Something big was bleeding nearby,
and something even bigger was enjoying it.
They crested a ridge of roots that curved like rib bones and looked down into a hollow lit by corpse-fire.
The clearing was enormous.
A horned behemoth lay in the center—twenty feet at the shoulder, armored in bone like a siege tower. Its belly had been ripped open. Ropes of steaming intestine sprawled across moss like fallen banners.
Three figures crouched over the kill.
Not human.
Tall, whipcord-thin, parchment-colored skin.
Arms too long, fingers tipped with black talons.
Lipless faces, eyes ember-orange, glowing. Firelight slid across them wrong, like oil on water.
"Skinweavers," Nyxara murmured, voice laced with ancient hatred.
"Old allies of the ones who bound me. They drink pain the way you once drank gin."
Sunniless curled his lip.
"Looks like they'd taste like regret and bad decisions."
Correct.
And they were about to learn a new flavor.
One lifted its head.
Neck elongating, vertebrae popping K-K-KRRRACK! like knuckles.
It stared straight at the ridge.
Sunniless didn't wait.
He stepped into the open.
The movement felt different now.
Fluid.
Spine rolling like Nyxara's before a strike.
The venom in his blood sang, high and sweet.
The nearest hissed.
Silk tearing.
Nine feet tall, maybe ten.
Arms split at the elbow into four.
Black threads of shadow stitched the air—half wings, half whip.
Sunniless smiled. Too many teeth.
"Evening, lads. Mind if I cut in?"
The first Skinweaver lunged.
FAST.
Faster than any human had a right to be.
Talons slashed in a black-and-orange blur.
He moved faster.
He didn't dodge.
He simply wasn't where the claws expected him to be.
Empty air.
THWACK!
Shoulder into chest.
Bone cracked.
The Skinweaver flew backward, WHUMP!, folding around a tree with a wet crunch.
The other two circled. Heads tilting at impossible angles.
Sunniless rolled his neck. The sound wasn't human.
"Come on then," he crooned. "I'm starving."
They attacked together.
One high, one low.
Shadows whipped from them like flails.
He dropped flat.
The lashes shredded a tree behind him SHRRRIP! SPLINTER!
He surged up inside the low attacker's guard, claws sliding out with SNIKT.
He drove them under ribs, twisted, tore something vital.
The Skinweaver screamed.
Glass dragged across stone.
Black ichor sprayed, hissing where it touched him.
It didn't burn. It tasted like power.
He rode the dying creature down.

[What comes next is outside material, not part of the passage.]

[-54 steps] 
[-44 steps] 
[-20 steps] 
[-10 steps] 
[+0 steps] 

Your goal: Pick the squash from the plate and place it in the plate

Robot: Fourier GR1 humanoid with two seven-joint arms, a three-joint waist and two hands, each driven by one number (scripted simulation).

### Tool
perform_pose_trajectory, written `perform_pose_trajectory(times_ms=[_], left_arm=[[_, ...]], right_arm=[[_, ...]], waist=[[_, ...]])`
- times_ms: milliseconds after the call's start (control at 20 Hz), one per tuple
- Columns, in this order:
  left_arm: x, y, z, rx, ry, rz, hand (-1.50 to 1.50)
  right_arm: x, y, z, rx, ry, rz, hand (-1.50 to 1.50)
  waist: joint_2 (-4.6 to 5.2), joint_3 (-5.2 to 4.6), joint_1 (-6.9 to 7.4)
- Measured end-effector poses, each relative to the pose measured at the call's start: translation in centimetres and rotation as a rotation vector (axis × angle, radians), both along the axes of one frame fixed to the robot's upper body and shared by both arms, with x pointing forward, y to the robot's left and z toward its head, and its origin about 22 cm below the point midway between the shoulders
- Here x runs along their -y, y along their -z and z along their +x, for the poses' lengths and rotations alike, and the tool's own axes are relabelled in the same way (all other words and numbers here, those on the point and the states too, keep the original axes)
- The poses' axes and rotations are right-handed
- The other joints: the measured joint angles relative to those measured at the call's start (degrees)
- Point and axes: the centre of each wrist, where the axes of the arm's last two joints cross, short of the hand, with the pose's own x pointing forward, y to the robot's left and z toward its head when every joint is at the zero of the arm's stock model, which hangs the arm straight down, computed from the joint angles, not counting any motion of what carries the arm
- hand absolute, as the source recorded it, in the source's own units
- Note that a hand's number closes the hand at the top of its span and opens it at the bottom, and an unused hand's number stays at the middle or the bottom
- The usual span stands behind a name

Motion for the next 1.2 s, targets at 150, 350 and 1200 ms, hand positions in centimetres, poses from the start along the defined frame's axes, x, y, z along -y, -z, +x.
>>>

Mouth opening impossibly wide.
Not teeth alone.
Something uncurled from his throat—long, black, forked—and punched through its sternum.
It drank.
Memories flooded him: centuries of flayed sacrifices, screams braided into spell-threads, cold satisfaction serving something older than pain.
He swallowed it all.
The husk at his feet fell silent.
The last Skinweaver fled.
Nyxara rose like a river of night.
Jaws closed on the fleeing torso.
CRACK!
The body split wetly in half.
Silence returned.
Broken only by dripping ichor and Sunniless's breathing.
He looked down.
Rags burned away.
Scales bloomed—matte black, edged with venom-green.
Not armor. A promise.
Claws fully formed. Fangs pressed against his lower lip when he smiled.
The hunger remained.
Sharper. Focused.
Nyxara lowered her massive head.
One golden eye filled his vision.
Better?
"Much."
His voice rasped, new and dangerous.
"I feel like I could eat a cathedral and still have room for the priests."
Then eat.
She nudged the behemoth's carcass.
It rolled, exposing the cavernous wound.
Heart first. Always the heart.
He didn't hesitate.
The organ the size of a wagon wheel, still twitching.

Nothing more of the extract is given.